— About this task —
Please restate, word for word, the lines below that begin at the one with "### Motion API" and end at the one with "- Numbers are". Leave out all other lines.

+++ Data +++

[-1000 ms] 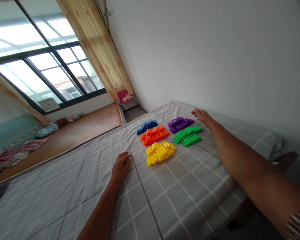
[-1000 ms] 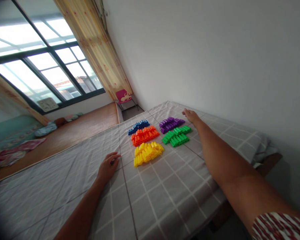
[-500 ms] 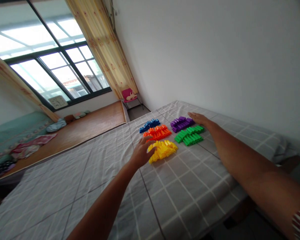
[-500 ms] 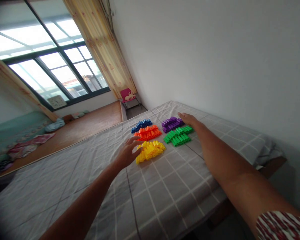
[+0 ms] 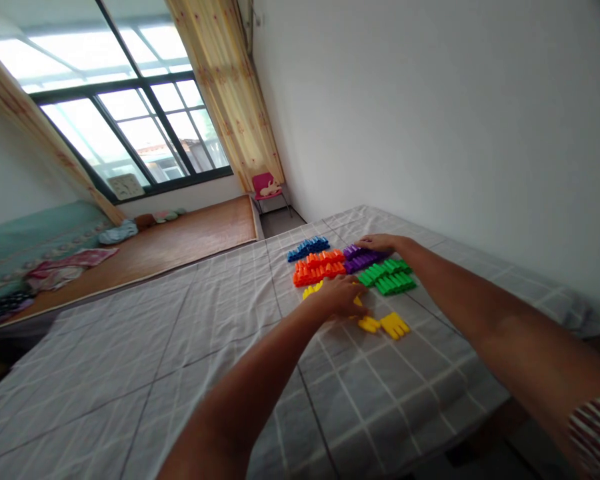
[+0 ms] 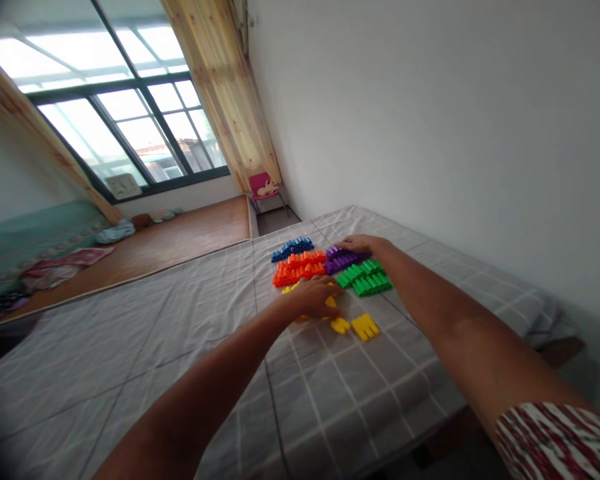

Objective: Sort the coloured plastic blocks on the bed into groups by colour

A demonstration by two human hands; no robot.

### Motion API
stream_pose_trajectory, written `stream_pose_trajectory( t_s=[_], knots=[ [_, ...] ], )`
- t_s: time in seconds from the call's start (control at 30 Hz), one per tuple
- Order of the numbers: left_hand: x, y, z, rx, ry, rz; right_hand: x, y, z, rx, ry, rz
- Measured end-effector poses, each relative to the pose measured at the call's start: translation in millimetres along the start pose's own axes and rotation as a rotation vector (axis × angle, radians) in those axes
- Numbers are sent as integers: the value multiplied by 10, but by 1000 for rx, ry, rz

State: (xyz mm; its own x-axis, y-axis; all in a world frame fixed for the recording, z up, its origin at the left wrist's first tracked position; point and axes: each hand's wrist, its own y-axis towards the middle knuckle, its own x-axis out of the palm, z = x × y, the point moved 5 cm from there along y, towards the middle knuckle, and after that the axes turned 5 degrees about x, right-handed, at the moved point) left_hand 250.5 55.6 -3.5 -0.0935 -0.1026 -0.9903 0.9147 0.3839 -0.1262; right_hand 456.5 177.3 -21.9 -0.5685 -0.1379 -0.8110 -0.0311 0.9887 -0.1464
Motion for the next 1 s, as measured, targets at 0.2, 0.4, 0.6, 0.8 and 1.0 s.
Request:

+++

— Answer space —
### Motion API
stream_pose_trajectory, written `stream_pose_trajectory( t_s=[_], knots=[ [_, ...] ], )`
- t_s: time in seconds from the call's start (control at 30 Hz), one per tuple
- Order of the numbers: left_hand: x, y, z, rx, ry, rz; right_hand: x, y, z, rx, ry, rz
- Measured end-effector poses, each relative to the pose measured at the call's start: translation in millimetres along the start pose's own axes and rotation as a rotation vector (axis × angle, radians) in those axes
- Numbers are sent as integers: the value multiplied by 10, but by 1000 for rx, ry, rz

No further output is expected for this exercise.